## REQUIRED WORK
Search term "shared": copy each line of the data containing it.

## SOURCE MATERIAL
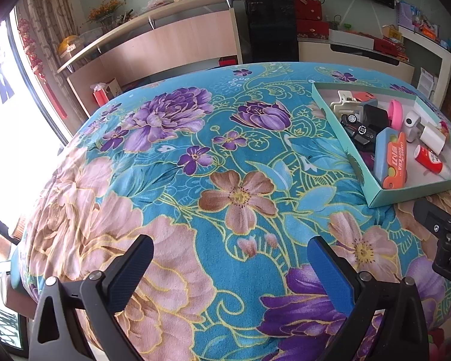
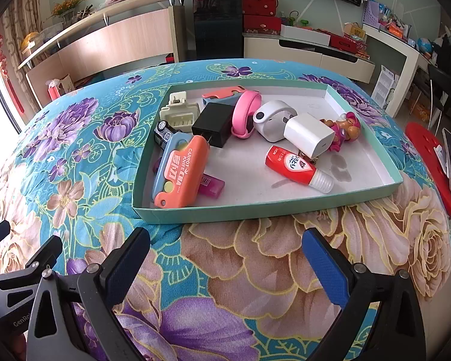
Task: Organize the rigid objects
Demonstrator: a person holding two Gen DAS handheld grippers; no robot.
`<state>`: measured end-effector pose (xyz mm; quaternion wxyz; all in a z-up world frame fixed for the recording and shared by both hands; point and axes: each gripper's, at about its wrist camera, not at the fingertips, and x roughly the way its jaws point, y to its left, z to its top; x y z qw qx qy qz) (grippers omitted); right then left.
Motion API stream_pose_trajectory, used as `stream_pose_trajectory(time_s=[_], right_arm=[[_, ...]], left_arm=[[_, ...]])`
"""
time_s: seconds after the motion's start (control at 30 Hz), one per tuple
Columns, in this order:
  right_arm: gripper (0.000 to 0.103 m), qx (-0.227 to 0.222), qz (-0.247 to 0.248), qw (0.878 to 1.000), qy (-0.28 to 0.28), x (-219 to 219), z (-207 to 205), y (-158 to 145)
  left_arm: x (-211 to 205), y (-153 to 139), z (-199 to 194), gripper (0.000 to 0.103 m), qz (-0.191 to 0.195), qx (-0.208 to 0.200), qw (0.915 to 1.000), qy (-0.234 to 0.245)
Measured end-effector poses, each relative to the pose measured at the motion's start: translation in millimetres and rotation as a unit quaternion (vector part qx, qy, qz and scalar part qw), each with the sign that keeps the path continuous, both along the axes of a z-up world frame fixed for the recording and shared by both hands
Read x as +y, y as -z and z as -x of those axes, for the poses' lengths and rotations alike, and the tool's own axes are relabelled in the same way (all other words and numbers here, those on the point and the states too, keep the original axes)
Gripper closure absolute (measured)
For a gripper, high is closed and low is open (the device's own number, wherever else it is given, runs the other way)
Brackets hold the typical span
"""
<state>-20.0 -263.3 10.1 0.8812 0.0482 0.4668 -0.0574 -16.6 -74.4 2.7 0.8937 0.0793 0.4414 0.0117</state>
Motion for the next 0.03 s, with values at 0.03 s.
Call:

## COMPLETED EXERCISE
`<state>`: measured end-effector pose (xyz mm; quaternion wxyz; all in a z-up world frame fixed for the recording and shared by both hands; point and axes: each gripper's, at about its wrist camera, not at the fingertips, and x roughly the way its jaws point, y to its left, z to its top; x y z qw qx qy qz) (grippers omitted); right then left.
Measured end-effector poses, each relative to the pose measured at the motion's start: translation in millimetres and rotation as a unit quaternion (vector part qx, qy, qz and scalar part qw), each with the sign that keeps the path continuous, both along the axes of a z-up world frame fixed for the recording and shared by both hands

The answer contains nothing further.